• [WHAT TO DO]: Read the listing and extract each line that includes the word "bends".

• [INFORMATION]:
· · ·

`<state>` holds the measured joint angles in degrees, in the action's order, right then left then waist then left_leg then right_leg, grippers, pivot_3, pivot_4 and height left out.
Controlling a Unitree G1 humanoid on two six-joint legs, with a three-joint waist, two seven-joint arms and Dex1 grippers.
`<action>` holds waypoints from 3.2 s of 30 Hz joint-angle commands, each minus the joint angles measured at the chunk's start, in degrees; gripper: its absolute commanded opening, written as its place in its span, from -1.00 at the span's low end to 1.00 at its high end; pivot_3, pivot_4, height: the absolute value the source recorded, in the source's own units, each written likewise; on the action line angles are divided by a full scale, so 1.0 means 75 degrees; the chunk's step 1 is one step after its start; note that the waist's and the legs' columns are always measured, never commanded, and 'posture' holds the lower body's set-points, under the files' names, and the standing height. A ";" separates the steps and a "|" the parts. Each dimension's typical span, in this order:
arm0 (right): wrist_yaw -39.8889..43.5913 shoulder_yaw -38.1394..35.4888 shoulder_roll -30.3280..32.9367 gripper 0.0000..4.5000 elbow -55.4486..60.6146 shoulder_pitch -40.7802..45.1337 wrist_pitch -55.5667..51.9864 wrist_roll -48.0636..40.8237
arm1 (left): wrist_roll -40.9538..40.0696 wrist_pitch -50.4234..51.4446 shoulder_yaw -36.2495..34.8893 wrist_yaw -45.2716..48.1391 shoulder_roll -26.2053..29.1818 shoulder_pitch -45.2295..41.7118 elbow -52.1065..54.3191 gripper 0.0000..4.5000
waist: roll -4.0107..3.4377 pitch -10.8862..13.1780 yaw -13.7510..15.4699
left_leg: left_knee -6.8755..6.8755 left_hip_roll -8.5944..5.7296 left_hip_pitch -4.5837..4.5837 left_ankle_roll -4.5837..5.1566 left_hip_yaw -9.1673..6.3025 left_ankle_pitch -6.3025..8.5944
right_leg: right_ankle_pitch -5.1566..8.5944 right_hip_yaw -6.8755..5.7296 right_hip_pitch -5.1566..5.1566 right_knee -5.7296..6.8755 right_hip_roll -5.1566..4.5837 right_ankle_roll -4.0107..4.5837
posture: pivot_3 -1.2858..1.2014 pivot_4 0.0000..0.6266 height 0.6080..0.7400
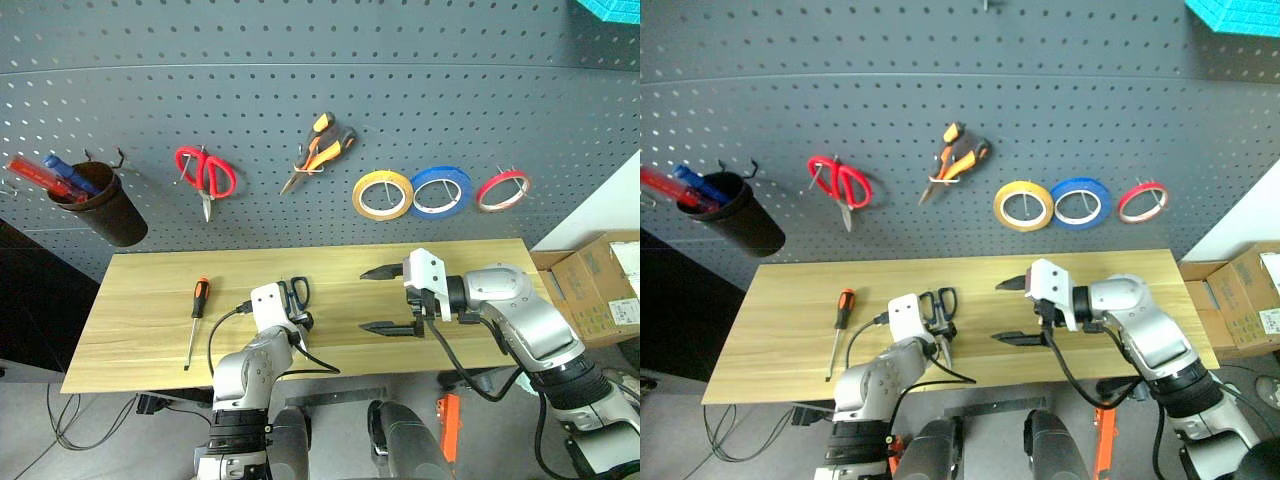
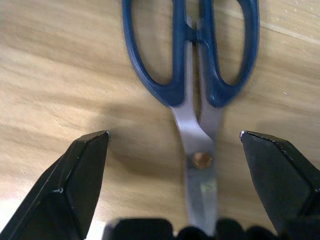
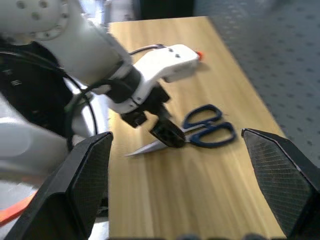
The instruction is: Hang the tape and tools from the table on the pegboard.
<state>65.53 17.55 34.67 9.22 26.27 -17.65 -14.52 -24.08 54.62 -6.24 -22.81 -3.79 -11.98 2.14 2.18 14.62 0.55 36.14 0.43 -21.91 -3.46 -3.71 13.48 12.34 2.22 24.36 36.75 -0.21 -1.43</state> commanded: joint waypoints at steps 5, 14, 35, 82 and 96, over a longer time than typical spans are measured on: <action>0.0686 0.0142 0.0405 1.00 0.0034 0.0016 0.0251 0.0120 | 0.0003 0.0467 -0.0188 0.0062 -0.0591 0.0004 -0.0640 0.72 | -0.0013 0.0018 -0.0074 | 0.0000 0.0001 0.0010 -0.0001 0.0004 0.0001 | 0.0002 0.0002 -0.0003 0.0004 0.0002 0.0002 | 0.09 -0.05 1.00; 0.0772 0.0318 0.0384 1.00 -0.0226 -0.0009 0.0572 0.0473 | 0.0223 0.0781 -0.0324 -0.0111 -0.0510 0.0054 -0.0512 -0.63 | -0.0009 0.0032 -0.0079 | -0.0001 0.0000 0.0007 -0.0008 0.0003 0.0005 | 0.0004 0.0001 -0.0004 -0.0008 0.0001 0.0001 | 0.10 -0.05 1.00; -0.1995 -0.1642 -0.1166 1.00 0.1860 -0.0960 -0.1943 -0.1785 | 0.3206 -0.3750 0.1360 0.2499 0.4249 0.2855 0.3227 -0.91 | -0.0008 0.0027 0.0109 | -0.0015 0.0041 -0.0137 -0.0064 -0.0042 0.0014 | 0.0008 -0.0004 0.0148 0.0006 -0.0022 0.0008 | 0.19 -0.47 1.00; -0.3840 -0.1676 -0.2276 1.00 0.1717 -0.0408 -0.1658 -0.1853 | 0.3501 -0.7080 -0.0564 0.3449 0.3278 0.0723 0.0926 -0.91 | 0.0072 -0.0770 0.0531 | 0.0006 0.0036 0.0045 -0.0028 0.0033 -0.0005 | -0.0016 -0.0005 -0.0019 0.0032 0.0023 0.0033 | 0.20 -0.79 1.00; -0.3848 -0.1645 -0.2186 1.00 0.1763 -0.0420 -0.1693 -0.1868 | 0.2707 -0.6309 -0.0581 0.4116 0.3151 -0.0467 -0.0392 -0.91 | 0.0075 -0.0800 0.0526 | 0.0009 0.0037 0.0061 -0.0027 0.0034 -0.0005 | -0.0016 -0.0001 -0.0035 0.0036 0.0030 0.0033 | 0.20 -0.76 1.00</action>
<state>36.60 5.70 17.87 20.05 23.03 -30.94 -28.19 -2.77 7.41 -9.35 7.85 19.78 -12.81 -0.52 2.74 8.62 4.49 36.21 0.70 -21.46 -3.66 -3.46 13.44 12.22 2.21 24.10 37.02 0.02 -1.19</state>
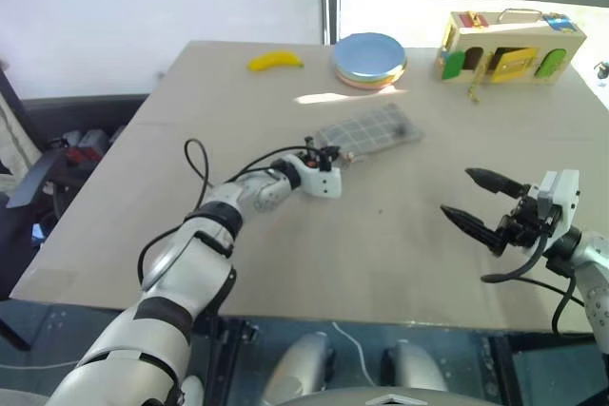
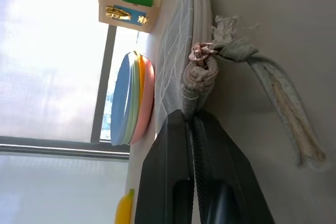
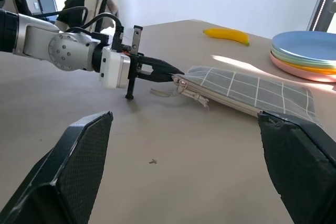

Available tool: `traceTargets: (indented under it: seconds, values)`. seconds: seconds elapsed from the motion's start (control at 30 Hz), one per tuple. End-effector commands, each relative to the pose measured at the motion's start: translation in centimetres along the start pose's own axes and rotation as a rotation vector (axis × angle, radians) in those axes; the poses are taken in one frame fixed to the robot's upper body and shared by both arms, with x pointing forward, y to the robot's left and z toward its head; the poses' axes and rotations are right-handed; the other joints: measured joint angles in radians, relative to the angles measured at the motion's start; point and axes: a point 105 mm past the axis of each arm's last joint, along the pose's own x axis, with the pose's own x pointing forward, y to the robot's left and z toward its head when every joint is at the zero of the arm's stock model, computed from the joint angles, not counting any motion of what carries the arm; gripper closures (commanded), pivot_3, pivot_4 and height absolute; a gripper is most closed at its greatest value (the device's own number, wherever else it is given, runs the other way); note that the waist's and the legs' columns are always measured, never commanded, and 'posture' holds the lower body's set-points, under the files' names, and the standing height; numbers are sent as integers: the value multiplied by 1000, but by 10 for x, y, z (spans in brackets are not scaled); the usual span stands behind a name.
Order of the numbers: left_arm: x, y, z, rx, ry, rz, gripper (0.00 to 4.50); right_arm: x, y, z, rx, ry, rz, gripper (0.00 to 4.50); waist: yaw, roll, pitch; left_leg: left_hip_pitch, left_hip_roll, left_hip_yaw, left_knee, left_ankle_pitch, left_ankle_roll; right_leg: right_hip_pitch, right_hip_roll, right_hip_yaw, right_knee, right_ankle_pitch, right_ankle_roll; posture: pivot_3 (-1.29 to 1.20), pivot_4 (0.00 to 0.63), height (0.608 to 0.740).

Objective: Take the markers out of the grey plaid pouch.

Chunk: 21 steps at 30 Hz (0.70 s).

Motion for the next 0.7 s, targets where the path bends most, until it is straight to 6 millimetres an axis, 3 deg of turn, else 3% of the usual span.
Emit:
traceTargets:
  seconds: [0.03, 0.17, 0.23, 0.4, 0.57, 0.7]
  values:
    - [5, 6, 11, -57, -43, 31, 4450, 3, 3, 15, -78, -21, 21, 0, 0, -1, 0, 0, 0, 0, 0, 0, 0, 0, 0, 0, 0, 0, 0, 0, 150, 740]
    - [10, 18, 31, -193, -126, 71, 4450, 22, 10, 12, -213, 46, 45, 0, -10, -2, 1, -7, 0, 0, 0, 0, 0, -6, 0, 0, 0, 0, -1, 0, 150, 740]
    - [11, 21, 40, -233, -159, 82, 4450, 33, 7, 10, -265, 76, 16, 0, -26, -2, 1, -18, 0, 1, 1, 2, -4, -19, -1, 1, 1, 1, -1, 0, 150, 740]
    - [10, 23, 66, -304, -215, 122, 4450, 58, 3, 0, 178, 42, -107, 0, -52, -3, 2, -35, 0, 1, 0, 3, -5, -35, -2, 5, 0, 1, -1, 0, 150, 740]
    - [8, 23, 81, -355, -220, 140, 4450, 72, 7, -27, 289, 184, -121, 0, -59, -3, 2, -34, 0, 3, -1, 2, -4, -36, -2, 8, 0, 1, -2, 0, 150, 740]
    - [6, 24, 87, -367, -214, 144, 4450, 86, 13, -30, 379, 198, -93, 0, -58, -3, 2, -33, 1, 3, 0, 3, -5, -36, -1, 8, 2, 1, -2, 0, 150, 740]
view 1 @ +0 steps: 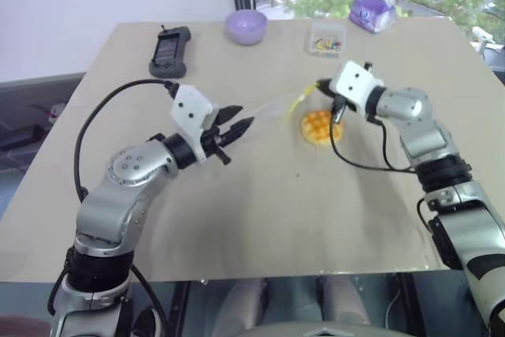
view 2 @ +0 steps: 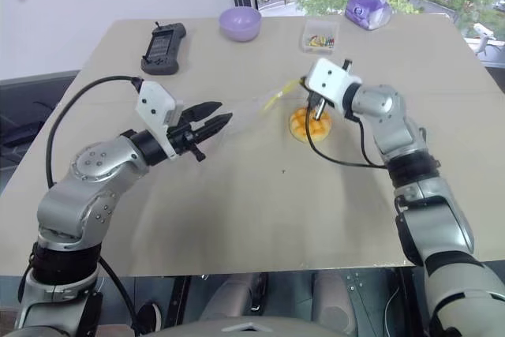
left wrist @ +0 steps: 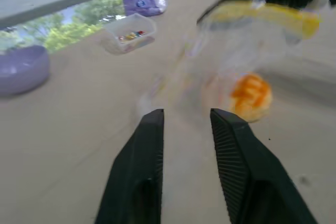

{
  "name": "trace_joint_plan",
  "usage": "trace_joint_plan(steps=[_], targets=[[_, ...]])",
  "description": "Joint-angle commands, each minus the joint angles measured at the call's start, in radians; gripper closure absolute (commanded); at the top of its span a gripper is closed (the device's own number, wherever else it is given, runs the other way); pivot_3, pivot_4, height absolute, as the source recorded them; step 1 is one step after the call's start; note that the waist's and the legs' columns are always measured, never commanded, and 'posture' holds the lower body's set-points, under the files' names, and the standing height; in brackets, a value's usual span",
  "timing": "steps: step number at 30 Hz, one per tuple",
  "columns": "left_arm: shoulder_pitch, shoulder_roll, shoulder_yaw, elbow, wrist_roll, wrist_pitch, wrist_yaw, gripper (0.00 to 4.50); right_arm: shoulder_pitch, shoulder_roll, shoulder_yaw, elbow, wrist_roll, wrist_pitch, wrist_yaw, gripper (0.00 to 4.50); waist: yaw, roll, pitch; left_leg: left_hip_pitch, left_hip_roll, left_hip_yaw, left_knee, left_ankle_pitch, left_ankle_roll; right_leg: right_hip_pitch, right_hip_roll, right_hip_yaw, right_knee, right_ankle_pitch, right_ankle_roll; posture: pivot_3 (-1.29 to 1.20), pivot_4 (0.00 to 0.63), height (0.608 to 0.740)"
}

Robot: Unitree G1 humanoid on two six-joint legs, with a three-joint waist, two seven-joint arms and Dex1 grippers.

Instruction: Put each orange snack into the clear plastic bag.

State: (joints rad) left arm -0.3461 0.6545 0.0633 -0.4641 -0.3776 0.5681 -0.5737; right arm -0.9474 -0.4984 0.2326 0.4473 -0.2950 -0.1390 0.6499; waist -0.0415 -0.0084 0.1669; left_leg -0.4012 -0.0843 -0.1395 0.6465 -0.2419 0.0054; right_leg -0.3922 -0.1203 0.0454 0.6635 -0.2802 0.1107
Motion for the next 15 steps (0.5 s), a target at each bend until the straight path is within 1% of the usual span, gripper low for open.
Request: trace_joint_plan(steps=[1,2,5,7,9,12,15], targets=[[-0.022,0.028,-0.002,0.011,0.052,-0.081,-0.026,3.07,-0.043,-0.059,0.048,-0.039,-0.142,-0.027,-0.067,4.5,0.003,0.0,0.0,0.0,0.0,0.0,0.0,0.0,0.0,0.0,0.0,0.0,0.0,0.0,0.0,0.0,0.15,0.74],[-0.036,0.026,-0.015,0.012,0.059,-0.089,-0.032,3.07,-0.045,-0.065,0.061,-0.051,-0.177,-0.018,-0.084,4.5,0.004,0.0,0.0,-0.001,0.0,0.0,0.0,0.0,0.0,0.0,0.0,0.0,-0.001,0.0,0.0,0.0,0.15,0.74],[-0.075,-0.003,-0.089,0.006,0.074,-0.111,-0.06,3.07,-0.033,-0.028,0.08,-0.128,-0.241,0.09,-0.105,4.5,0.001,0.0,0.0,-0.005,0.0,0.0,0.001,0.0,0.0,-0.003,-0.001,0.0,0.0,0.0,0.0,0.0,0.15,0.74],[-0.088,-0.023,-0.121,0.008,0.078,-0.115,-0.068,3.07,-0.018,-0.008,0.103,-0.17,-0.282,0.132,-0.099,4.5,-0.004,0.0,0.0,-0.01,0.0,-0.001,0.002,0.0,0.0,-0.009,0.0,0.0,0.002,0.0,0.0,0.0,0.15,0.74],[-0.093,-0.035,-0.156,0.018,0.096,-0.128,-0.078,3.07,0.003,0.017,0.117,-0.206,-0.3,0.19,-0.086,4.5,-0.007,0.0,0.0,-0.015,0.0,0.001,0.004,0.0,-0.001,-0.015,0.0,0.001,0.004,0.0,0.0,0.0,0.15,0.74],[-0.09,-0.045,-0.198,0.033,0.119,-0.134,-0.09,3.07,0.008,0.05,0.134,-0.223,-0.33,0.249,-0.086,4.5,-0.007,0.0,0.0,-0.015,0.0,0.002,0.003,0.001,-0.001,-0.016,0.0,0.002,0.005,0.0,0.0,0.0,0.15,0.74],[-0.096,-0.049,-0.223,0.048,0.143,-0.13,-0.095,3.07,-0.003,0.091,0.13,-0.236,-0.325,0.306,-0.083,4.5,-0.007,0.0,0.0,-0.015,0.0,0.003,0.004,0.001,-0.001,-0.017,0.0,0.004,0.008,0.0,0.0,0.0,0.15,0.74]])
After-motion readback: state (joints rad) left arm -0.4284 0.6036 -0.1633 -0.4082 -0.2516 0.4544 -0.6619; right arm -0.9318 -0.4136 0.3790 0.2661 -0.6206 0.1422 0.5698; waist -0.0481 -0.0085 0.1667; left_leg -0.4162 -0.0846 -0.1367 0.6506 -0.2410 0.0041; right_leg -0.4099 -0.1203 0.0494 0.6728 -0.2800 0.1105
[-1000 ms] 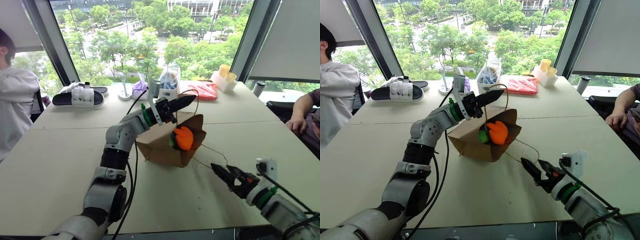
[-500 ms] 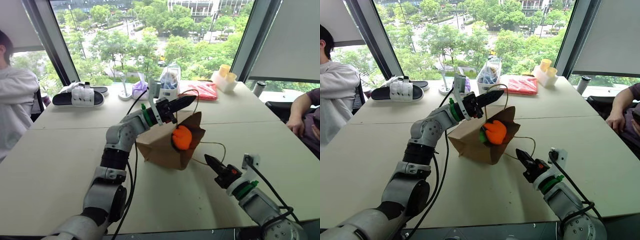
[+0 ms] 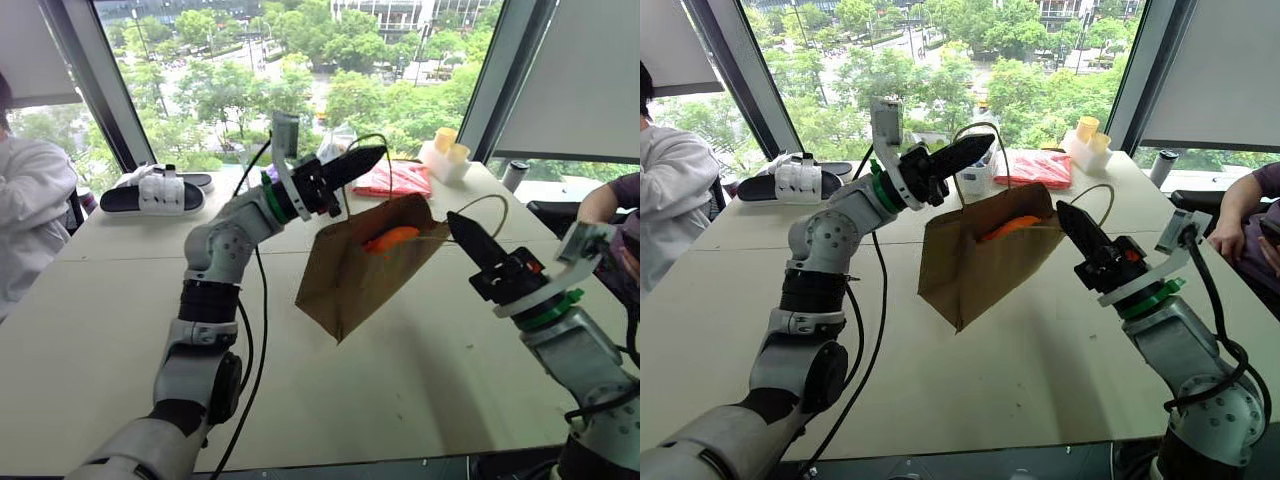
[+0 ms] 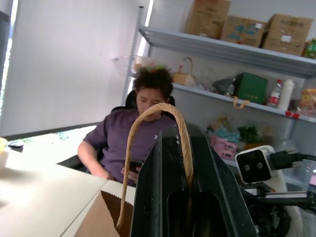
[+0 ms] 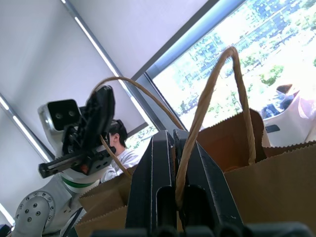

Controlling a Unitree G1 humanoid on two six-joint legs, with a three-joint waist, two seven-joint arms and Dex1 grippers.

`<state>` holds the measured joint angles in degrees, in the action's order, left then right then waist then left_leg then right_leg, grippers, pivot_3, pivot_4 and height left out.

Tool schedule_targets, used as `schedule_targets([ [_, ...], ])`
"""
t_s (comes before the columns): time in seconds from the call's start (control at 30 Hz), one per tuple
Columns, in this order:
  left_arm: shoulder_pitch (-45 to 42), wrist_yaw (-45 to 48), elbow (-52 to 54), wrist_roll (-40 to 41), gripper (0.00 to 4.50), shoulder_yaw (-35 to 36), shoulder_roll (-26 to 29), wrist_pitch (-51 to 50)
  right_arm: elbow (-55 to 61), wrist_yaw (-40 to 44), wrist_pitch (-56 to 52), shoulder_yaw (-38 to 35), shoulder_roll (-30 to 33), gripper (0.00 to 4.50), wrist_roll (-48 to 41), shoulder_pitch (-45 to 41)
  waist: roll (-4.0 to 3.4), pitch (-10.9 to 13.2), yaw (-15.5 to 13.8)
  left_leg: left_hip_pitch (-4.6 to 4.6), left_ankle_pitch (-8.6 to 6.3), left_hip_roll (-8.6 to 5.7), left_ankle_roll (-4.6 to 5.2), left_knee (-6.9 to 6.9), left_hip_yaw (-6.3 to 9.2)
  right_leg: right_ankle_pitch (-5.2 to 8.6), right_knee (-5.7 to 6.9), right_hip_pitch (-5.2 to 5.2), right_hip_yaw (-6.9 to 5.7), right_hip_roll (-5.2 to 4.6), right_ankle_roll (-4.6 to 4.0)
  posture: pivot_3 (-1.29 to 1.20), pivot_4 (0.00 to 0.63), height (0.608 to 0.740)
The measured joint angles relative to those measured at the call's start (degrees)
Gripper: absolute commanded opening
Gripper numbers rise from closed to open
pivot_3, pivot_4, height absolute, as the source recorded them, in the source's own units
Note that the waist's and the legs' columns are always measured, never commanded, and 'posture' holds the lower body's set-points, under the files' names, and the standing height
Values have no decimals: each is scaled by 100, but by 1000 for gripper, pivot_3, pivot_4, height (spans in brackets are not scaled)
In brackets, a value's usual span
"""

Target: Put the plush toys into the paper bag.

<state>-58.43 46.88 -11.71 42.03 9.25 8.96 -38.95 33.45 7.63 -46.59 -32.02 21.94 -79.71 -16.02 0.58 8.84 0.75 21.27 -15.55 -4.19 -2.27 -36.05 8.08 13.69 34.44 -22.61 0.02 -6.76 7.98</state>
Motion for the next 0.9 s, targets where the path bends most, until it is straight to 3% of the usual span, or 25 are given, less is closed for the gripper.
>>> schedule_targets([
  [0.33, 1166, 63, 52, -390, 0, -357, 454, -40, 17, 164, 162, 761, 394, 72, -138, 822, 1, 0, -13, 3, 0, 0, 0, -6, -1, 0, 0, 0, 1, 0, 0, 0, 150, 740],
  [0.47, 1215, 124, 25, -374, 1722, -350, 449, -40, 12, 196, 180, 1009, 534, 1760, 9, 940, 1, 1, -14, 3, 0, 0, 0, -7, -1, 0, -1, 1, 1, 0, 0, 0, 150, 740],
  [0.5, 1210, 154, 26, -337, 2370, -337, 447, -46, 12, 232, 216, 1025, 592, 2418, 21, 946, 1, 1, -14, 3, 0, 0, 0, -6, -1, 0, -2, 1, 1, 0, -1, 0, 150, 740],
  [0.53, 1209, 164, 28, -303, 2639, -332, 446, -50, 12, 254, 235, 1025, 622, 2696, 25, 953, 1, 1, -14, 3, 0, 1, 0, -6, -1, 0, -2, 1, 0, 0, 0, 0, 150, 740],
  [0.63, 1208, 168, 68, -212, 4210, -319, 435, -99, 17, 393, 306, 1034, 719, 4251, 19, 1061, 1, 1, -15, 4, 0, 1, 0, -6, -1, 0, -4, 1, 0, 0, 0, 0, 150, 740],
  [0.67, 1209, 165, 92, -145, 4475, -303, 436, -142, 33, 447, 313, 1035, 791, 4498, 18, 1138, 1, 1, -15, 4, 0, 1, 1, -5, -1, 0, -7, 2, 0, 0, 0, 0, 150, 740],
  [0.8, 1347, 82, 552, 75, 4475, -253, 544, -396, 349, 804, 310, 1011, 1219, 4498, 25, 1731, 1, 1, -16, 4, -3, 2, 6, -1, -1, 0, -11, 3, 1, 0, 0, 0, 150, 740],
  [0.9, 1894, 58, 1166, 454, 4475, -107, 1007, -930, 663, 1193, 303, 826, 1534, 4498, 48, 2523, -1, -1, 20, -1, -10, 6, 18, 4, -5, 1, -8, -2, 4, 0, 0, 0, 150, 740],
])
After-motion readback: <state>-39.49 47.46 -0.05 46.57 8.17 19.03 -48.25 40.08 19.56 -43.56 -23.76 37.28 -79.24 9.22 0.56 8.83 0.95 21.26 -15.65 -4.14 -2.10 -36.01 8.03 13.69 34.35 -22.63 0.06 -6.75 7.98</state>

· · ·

• [ANSWER TO THIS PROBLEM]:
Motion for the next 0.7 s, targets where the path bends most, until it is straight to 6 millimetres an axis, 3 deg of turn, else 3% of the usual span.
Motion for the next 0.9 s, targets where the path bends most, until it is straight to 3% of the usual span, or 25 are given, less is closed for the gripper.

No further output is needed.